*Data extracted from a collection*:
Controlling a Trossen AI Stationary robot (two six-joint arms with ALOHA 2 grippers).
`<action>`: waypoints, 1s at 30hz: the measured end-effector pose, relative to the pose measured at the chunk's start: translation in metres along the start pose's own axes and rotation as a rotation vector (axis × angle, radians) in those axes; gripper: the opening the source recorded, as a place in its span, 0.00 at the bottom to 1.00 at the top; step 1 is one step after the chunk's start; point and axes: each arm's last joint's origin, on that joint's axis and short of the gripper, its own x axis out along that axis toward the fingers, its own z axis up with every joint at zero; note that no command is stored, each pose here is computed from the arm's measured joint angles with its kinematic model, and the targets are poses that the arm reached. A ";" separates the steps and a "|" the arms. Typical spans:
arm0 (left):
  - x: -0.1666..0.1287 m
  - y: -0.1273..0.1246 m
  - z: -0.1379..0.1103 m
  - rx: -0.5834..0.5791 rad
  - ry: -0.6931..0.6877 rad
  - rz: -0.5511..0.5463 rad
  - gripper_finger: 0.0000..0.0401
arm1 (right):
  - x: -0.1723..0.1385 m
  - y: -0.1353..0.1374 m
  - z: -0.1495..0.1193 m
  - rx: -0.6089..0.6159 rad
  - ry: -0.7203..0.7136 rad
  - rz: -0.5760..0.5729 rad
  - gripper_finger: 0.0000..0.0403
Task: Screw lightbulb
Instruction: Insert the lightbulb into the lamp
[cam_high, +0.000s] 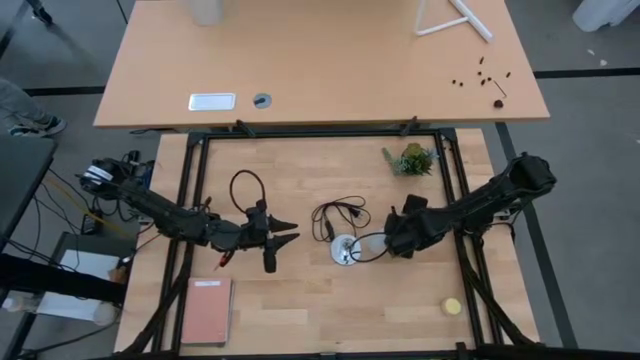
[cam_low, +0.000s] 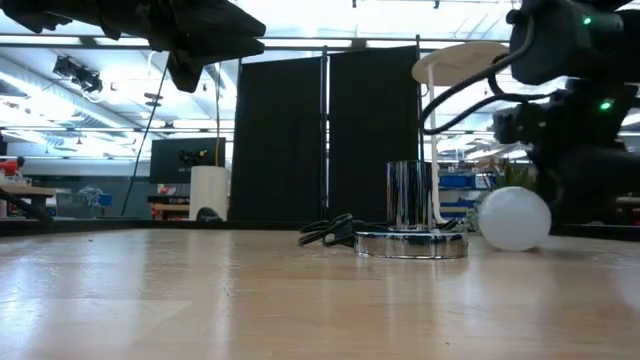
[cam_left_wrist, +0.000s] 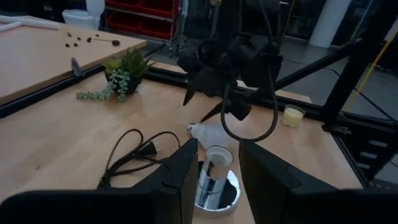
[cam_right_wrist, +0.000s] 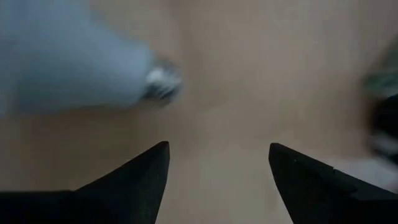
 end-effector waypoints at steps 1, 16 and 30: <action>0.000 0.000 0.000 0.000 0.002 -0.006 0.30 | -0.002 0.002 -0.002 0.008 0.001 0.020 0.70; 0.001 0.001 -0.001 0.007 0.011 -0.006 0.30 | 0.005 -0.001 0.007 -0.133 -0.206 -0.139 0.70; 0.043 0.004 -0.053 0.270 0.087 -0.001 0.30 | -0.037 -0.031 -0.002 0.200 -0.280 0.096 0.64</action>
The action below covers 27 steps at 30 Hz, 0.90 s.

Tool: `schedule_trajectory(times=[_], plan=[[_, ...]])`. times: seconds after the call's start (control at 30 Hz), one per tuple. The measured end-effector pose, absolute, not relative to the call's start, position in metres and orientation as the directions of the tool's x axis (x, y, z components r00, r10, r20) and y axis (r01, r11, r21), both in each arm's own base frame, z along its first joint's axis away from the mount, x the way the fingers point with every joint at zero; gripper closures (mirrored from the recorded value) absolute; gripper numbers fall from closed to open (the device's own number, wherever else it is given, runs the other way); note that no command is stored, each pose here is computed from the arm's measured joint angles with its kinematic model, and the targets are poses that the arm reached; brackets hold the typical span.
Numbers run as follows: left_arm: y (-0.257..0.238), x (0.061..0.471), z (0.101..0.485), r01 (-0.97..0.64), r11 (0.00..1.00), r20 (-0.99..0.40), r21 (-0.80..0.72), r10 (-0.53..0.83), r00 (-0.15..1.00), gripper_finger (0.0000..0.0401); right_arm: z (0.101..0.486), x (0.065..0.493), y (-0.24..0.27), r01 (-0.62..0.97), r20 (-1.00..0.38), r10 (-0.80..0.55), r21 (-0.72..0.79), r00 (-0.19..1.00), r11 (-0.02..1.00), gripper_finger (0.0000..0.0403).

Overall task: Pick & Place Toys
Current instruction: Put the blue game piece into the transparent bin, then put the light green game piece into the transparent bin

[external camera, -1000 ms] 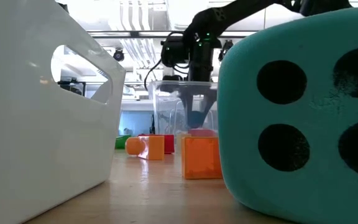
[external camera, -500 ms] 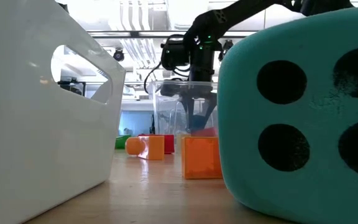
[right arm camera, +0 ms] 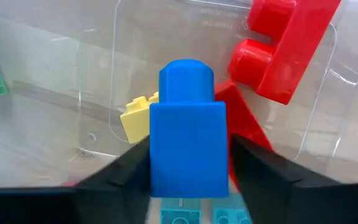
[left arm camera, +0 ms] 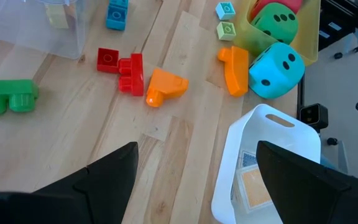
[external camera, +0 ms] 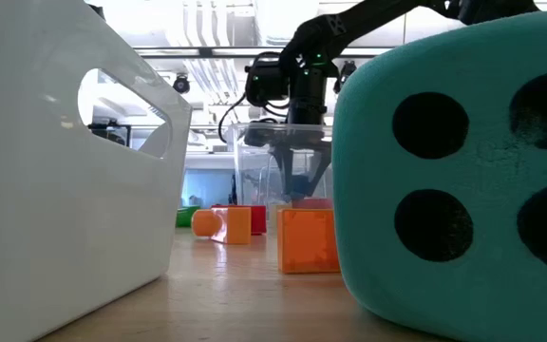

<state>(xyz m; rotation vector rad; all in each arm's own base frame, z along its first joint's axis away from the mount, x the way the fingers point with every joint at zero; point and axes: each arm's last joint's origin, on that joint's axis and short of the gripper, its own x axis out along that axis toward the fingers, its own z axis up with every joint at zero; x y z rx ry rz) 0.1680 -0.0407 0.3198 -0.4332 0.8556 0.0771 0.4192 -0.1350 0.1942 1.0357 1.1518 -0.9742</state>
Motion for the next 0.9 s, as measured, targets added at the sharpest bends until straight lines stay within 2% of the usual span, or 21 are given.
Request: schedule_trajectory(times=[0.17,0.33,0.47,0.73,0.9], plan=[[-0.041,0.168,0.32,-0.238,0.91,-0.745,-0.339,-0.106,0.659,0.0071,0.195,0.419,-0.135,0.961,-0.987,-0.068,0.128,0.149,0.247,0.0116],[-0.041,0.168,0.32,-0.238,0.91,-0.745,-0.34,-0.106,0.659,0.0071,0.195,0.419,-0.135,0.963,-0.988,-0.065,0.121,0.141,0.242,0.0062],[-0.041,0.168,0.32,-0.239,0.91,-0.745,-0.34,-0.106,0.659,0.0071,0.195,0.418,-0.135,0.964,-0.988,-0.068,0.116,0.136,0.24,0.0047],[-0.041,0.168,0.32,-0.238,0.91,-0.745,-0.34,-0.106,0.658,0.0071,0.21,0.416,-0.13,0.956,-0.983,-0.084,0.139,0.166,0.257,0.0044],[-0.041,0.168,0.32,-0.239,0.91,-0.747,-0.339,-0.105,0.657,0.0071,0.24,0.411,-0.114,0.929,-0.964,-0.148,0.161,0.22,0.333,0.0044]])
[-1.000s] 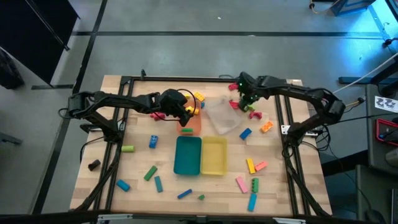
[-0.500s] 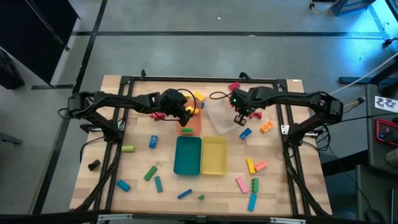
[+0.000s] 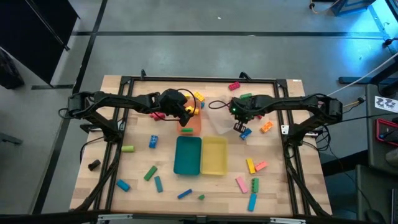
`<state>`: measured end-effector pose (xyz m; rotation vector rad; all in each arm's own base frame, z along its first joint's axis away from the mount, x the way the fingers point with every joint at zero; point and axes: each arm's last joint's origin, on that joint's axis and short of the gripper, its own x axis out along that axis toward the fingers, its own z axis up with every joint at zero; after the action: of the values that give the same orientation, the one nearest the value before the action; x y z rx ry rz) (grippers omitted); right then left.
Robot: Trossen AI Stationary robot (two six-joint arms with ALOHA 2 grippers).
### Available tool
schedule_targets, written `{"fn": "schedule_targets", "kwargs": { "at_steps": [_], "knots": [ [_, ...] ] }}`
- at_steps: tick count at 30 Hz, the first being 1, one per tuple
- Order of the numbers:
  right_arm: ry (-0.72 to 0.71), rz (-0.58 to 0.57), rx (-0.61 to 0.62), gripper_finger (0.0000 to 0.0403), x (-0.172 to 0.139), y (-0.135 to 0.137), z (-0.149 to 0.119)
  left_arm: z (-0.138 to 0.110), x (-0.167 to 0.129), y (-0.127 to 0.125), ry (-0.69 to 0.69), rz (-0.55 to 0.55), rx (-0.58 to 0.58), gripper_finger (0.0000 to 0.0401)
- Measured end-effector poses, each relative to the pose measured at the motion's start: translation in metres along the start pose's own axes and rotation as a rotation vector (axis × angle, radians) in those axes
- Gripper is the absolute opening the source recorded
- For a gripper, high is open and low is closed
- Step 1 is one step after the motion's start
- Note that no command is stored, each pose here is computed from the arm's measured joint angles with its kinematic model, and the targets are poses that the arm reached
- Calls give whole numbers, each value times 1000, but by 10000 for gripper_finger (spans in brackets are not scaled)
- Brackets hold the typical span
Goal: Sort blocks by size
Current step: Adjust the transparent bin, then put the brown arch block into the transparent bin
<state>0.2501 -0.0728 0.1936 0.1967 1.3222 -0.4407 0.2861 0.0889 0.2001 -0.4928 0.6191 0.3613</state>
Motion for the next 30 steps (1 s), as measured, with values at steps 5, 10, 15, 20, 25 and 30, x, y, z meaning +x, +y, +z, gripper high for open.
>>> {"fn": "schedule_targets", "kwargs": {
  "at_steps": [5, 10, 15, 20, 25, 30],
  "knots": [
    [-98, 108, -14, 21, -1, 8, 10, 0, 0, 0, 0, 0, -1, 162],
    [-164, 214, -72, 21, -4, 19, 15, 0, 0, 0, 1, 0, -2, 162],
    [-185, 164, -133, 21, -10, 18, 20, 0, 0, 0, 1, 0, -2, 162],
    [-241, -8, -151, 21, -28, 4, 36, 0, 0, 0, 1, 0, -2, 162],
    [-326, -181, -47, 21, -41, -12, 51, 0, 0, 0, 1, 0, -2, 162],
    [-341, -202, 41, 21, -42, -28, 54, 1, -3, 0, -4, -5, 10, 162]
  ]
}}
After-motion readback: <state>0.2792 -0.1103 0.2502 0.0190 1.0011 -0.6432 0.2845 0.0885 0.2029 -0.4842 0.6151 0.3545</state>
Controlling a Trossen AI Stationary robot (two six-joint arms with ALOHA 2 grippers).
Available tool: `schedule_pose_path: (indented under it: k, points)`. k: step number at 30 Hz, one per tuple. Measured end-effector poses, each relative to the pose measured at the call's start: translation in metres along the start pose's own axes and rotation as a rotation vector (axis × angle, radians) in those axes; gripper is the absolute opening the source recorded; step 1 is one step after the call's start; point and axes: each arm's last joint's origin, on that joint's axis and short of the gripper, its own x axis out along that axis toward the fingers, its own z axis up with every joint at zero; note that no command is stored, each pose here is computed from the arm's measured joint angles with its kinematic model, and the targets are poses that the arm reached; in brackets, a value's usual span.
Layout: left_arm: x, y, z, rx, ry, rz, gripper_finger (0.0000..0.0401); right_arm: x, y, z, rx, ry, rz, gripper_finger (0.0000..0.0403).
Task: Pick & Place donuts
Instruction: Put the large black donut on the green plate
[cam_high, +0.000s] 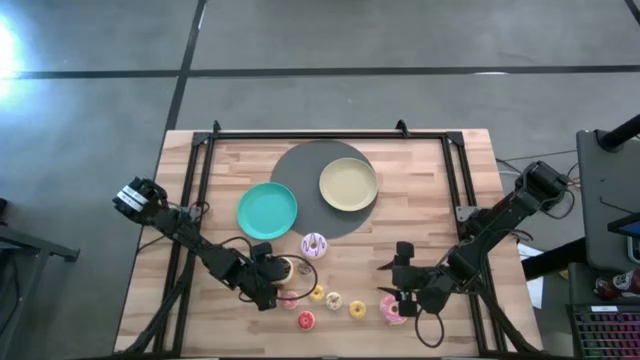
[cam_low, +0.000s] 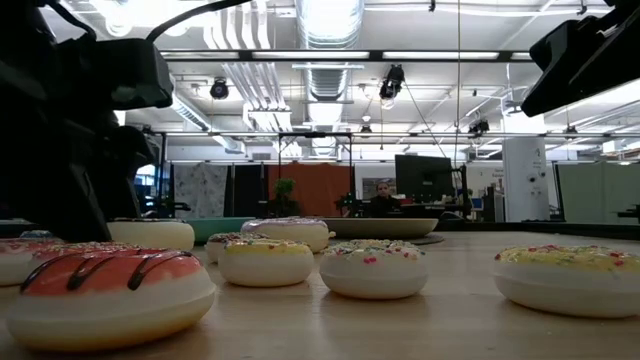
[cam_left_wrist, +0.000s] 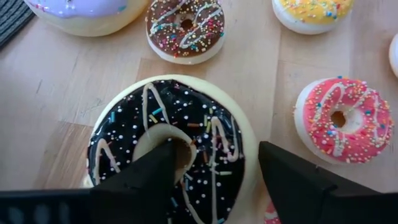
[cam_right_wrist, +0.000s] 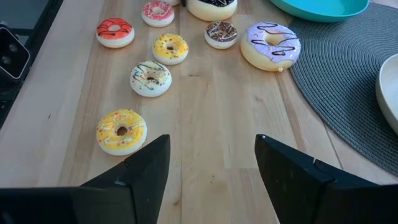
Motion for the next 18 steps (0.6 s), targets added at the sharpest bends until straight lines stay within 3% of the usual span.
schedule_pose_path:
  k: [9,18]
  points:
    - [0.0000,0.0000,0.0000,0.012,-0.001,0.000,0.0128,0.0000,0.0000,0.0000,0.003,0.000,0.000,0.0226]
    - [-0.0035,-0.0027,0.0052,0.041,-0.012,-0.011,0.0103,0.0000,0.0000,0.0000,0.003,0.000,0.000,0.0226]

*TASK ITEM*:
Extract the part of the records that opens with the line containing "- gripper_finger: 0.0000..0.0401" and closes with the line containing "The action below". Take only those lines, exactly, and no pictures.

*ANSWER TO THIS TASK*:
  - gripper_finger: 0.0000..0.0401
arm1 (right):
  - x: -0.1723..0.1385 m
  - y: -0.1353..0.1374 m
  - z: -0.1495..0.1193 m
  - rx: -0.6089..0.6159 rad
  - ry: -0.7203..0.7136 rad
  - rz: -0.5760..0.5729 rad
  - gripper_finger: 0.0000..0.0403
Task: Screw lightbulb
Instruction: Insert the lightbulb into the lamp
[cam_high, +0.000s] 
[cam_low, +0.000s] 
[cam_left_wrist, +0.000s] 
[cam_right_wrist, +0.000s] 
 end-effector waypoints at steps 1, 16 and 30: <action>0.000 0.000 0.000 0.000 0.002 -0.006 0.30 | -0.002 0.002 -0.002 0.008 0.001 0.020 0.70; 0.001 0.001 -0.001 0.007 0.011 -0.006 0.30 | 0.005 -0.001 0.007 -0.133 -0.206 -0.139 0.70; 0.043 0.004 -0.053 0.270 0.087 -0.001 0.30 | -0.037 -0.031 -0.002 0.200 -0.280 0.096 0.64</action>
The action below covers 27 steps at 30 Hz, 0.90 s.

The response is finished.